# [Assignment]
Output, word for word, every line from the line with "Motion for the" through the final line of the data below.

# [Source data]
===============

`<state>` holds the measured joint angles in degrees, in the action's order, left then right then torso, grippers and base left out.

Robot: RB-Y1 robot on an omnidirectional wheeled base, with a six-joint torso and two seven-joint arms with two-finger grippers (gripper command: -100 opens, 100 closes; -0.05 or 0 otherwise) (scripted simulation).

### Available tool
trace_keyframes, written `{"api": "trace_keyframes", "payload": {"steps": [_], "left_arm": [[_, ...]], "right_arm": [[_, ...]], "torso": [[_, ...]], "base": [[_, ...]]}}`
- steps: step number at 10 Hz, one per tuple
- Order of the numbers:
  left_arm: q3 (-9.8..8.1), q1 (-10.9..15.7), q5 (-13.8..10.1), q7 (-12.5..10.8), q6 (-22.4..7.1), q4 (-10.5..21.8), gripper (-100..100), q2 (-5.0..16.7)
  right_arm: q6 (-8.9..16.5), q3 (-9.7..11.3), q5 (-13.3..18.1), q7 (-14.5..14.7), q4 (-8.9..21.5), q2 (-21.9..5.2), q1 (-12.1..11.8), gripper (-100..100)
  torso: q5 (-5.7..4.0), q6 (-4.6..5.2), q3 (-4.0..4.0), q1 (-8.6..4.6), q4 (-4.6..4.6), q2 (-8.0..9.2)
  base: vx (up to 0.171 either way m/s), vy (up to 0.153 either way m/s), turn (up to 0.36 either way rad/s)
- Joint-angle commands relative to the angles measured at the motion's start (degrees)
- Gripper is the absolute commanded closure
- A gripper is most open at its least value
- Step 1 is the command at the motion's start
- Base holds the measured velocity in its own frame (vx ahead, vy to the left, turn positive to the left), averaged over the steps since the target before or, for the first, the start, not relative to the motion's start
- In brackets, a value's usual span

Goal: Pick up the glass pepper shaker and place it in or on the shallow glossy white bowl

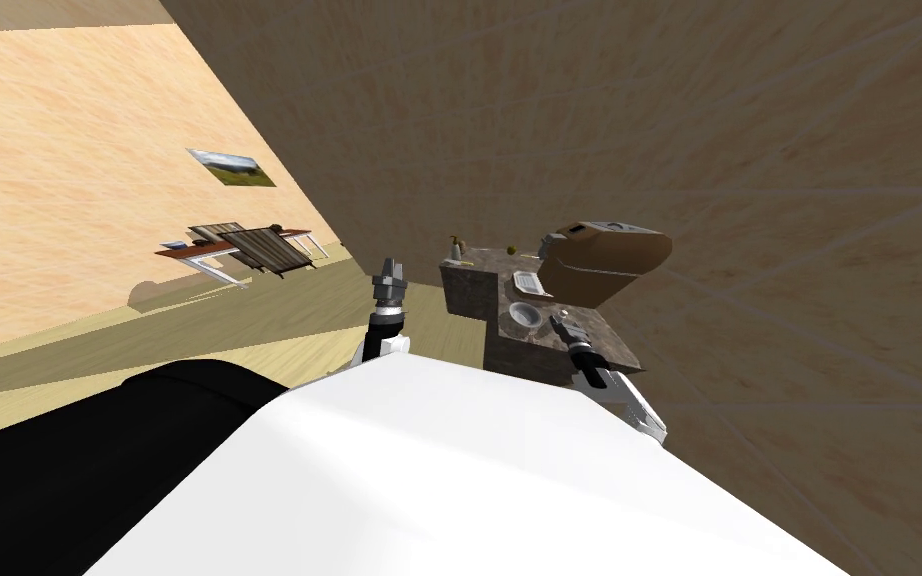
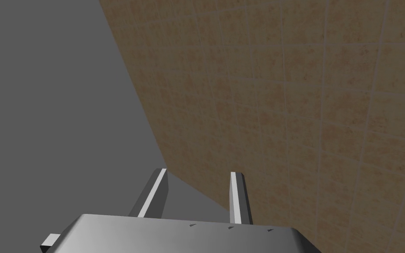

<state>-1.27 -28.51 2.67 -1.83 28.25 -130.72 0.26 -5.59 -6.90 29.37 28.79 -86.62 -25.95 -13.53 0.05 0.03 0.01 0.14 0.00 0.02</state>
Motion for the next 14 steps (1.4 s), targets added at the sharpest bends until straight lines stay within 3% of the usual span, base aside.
{"api": "trace_keyframes", "payload": {"steps": [1, 3, 4, 5, 6, 9, 11, 12, 14], "left_arm": [[0.0, 0.0, 0.0, 0.0, 0.0, 0.0, 0, 0.0], [0.0, 0.0, 0.0, 0.0, 0.0, 0.0, 0, 0.0], [-0.01, 0.0, 0.0, 0.0, 0.0, 0.0, 0, 0.0], [-0.01, 0.0, 0.0, 0.0, 0.0, 0.0, 0, 0.0], [-0.01, 0.0, 0.0, 0.0, 0.0, 0.0, 0, 0.0], [-0.01, 0.0, 0.0, 0.0, 0.0, 0.0, 0, 0.0], [-0.01, 0.0, 0.0, 0.0, 0.0, 0.0, 0, 0.0], [-0.01, 0.0, 0.0, 0.0, 0.0, 0.0, 0, 0.0], [-0.01, 0.0, 0.0, 0.0, 0.0, 0.0, 0, 0.0]], "right_arm": [[0.5, -0.3, 1.2, 1.4, 1.8, -0.8, 0.6, -100], [1.2, -0.5, 2.7, 2.9, 3.7, -1.9, 1.4, -100], [1.1, -0.3, 2.2, 2.3, 3.0, -1.5, 1.3, -100], [1.2, -0.4, 2.3, 2.5, 3.1, -1.6, 1.3, 0], [2.0, -1.0, 2.6, 2.9, 4.9, -0.9, 3.3, -100], [3.6, -2.4, 3.2, 3.8, 8.5, 0.4, 7.1, -100], [3.8, -2.3, 3.2, 3.7, 8.2, 0.4, 7.0, -100], [3.9, -2.4, 3.2, 3.8, 8.3, 0.4, 7.0, 100], [3.8, -2.3, 3.2, 3.8, 8.3, 0.4, 7.0, 100]], "torso": [[0.0, 0.0, 0.0, 0.0, 0.0, 0.0], [-0.01, 0.03, 0.0, -0.08, 0.0, 0.01], [-0.03, 0.02, 0.01, -0.14, 0.0, 0.03], [-0.03, 0.03, 0.03, -0.15, 0.01, 0.05], [-0.03, 0.02, 0.03, -0.16, 0.01, 0.06], [-0.08, 0.0, 0.15, -0.35, 0.06, 0.27], [-0.07, 0.02, 0.16, -0.28, 0.06, 0.27], [-0.05, 0.05, 0.1, -0.23, 0.04, 0.17], [-0.06, 0.07, 0.04, -0.21, 0.0, 0.07]], "base": [[0.013, 0.033, 0.077], [0.006, 0.013, -0.005], [0.0, 0.0, 0.0], [0.0, 0.0, 0.0], [-0.029, -0.04, 0.114], [-0.068, -0.055, 0.196], [-0.041, -0.02, 0.061], [0.0, 0.0, 0.0], [0.0, 0.0, 0.0]]}}
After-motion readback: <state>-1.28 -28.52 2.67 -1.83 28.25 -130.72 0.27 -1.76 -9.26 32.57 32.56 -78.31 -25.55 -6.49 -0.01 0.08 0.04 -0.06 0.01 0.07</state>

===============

# [Task solution]
Motion for the next 14 steps (1.4 s), targets added at the sharpest bends until straight lines stay within 3% of the usual span, base aside.
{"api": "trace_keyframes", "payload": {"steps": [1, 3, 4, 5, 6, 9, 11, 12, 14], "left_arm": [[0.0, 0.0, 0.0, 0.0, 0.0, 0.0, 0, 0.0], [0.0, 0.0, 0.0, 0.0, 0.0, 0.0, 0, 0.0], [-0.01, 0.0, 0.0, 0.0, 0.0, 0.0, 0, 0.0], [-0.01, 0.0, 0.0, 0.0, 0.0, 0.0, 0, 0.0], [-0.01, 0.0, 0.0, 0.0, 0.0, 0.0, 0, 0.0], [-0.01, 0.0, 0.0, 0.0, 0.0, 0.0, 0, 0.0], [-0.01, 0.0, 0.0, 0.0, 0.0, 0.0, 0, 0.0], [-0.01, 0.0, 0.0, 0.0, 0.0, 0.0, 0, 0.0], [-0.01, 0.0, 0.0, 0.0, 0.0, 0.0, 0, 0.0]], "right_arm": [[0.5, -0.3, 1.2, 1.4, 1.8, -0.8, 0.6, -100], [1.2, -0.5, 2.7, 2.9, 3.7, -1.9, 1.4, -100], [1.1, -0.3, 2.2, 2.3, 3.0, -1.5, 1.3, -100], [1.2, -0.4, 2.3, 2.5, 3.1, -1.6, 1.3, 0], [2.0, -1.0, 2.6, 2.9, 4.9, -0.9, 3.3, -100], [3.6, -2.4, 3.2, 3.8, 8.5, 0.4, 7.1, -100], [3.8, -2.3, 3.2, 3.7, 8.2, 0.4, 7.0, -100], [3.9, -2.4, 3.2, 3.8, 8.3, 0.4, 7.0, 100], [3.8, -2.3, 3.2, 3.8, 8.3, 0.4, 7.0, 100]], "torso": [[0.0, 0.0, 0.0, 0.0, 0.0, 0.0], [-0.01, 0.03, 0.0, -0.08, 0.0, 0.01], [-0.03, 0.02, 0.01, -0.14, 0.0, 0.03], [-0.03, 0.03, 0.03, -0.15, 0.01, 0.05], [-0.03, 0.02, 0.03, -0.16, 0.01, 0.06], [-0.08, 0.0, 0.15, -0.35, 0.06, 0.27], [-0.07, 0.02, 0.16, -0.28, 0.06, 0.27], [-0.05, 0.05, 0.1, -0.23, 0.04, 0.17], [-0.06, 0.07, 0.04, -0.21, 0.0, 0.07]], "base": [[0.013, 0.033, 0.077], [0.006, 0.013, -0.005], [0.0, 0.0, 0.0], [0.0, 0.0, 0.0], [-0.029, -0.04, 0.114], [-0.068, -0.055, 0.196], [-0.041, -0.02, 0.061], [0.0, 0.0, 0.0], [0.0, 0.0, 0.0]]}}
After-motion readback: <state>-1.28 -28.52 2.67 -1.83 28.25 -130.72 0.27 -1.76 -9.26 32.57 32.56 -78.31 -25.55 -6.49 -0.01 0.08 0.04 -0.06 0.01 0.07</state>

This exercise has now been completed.